JUAN WILLIAMS BOOTED FROM NPR…. NPR has never seemed entirely comfortable with Juan Williams’ propensity for nonsense when he appears on Fox News. Last year, for example, less than a week after President Obama’s inauguration, Williams lashed out at First Lady Michelle Obama, calling her an “albatross” with a “Stokely Carmichael-in-a-designer-dress thing going.”
Soon after, NPR insisted that Williams no longer identify himself on Fox News as a “senior correspondent for NPR,” though that was his title.
This week, that discomfort reached a new level, to the point that NPR chose to sever the relationship altogether.
NPR has terminated its contract with Juan Williams, one of its senior news analysts, after he made comments about Muslims on the Fox News Channel.
NPR said in a statement that it gave Mr. Williams notice of his termination on Wednesday night. […]
NPR said in its statement that the remarks “were inconsistent with our editorial standards and practices, and undermined his credibility as a news analyst with NPR.”
At issue is Monday night’s episode of Bill O’Reilly’s Fox News episode. The host went on yet another anti-Muslim tirade, insisting there’s “a Muslim problem in the world,” and the “Muslim threat to the world is not isolated.” He sought Williams’ approval, and received it.
Williams told O’Reilly he’s “right,” adding “political correctness can lead to some kind of paralysis where you don’t address reality.” Williams went on to say, “I mean, look, Bill, I’m not a bigot…. But when I get on the plane, I got to tell you, if I see people who are in Muslim garb and I think, you know, they are identifying themselves first and foremost as Muslims, I get worried. I get nervous.”
In candor, this kind of talk seems so routine on Fox News, I didn’t really expect Williams to face any punishment. I hope reasonable people can agree his remarks were ugly and narrow-minded, but this is Fox News. Williams’ anti-Muslim sentiment is expressed in various forms throughout the day, every day, on the network.
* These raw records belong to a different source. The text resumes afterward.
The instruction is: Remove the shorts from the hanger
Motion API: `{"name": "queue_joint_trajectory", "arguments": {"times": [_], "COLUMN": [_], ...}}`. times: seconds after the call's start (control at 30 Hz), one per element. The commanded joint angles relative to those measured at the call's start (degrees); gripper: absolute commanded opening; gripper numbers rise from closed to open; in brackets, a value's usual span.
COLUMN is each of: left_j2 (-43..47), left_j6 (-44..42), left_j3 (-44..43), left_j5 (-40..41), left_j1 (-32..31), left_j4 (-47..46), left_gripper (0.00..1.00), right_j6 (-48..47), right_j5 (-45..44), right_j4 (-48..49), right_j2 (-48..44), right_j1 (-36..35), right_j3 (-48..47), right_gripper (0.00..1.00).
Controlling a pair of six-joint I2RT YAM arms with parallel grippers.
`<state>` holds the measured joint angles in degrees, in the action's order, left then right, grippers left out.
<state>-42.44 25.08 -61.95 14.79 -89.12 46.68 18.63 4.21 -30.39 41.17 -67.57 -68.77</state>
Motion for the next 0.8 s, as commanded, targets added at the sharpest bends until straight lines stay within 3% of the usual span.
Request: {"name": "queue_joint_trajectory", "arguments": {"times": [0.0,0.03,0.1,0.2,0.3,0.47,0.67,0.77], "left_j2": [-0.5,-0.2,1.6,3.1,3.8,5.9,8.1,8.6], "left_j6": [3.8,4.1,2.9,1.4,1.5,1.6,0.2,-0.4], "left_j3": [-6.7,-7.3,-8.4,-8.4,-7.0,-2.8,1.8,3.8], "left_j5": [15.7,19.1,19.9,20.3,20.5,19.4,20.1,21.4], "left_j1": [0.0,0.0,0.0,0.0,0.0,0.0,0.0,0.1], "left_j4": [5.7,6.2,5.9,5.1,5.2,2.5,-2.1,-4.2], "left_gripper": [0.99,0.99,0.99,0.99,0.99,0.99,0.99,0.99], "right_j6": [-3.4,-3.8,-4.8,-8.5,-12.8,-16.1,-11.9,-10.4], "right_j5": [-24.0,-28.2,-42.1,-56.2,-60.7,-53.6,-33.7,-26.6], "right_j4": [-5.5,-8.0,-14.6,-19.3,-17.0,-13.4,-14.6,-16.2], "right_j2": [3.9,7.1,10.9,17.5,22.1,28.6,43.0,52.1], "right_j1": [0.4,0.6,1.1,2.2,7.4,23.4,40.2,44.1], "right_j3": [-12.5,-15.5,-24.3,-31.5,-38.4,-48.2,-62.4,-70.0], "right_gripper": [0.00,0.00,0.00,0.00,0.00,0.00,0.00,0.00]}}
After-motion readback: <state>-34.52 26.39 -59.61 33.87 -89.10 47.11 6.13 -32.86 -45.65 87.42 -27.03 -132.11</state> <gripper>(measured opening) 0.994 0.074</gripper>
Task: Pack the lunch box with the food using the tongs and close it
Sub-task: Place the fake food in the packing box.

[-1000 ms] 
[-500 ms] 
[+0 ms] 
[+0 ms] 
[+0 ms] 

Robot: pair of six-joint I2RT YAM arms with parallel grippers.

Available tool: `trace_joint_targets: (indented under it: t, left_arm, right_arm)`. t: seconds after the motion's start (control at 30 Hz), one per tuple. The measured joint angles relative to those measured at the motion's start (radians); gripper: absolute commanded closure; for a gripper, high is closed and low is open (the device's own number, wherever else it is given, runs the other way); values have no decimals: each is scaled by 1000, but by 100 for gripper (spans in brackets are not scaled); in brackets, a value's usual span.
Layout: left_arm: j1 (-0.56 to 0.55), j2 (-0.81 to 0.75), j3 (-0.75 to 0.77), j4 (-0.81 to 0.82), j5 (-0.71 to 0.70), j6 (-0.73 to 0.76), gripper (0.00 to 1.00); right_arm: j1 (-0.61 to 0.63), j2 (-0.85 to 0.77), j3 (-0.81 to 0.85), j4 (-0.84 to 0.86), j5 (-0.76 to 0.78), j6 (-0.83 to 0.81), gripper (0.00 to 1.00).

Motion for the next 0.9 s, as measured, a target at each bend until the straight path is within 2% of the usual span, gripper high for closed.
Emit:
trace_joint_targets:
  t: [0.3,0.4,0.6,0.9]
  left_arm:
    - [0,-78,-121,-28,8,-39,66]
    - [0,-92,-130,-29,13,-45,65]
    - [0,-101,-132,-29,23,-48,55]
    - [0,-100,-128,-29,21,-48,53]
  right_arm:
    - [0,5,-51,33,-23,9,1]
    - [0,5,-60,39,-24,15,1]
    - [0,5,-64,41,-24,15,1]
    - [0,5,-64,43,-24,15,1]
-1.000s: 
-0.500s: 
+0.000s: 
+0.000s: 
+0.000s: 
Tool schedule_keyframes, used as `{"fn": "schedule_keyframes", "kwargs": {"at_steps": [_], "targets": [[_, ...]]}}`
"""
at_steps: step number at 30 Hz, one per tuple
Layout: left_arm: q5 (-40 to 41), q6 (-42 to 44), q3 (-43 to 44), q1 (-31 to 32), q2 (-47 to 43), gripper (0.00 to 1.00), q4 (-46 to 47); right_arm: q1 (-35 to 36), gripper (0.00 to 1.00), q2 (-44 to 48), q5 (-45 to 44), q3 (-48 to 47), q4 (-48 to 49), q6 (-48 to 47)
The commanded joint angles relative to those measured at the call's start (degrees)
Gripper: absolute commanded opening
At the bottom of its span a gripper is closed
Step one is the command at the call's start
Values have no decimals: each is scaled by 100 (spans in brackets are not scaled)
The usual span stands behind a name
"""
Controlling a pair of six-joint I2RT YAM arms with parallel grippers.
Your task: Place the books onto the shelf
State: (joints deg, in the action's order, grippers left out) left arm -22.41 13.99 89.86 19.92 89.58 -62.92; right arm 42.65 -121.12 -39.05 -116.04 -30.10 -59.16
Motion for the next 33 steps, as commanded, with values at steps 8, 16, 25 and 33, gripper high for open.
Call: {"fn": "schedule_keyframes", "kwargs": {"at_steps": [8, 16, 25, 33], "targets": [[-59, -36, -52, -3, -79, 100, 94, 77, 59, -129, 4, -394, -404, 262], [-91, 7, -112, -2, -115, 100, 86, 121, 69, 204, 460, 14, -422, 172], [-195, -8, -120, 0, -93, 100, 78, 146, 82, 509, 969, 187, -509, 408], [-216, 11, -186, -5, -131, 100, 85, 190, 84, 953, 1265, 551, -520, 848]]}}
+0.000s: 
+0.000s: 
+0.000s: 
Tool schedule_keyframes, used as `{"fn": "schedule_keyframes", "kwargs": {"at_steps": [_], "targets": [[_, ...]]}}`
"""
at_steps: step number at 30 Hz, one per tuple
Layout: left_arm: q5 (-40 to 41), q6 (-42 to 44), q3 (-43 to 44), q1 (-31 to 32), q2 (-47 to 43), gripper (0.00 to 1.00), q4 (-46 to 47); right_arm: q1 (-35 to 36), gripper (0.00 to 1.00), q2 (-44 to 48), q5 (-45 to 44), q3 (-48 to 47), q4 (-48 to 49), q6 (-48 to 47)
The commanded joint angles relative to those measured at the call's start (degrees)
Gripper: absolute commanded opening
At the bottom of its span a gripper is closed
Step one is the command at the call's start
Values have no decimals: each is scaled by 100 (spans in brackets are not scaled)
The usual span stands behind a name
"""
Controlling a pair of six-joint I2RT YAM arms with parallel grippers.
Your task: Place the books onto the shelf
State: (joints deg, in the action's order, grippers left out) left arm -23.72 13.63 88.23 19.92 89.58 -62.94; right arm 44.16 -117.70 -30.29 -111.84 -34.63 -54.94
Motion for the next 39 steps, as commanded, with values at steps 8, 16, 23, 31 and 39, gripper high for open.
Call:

There are no consequences because it’s expected — intolerance and prejudice from Fox News personalities are just par for the course.
The difference with Williams, though, is that he wears more than one hat. On Fox News, he’s a token “liberal” who isn’t liberal, free to make ridiculous on-air observations. On NPR, he’s a less contentious political analyst, who strives for some degree of credibility.
But the tension was always problematic. When Williams was back at his NPR home, the audience was supposed to simply forget that this was the same guy they heard earlier on making offensive remarks on television. It was an untenable relationship.
And so Williams joins Rick Sanchez in the recently-ousted-for-ugly-intolerance club. The group would be larger if Fox News executive cared about such things, but bigotry goes unpunished at the Republican cable news network.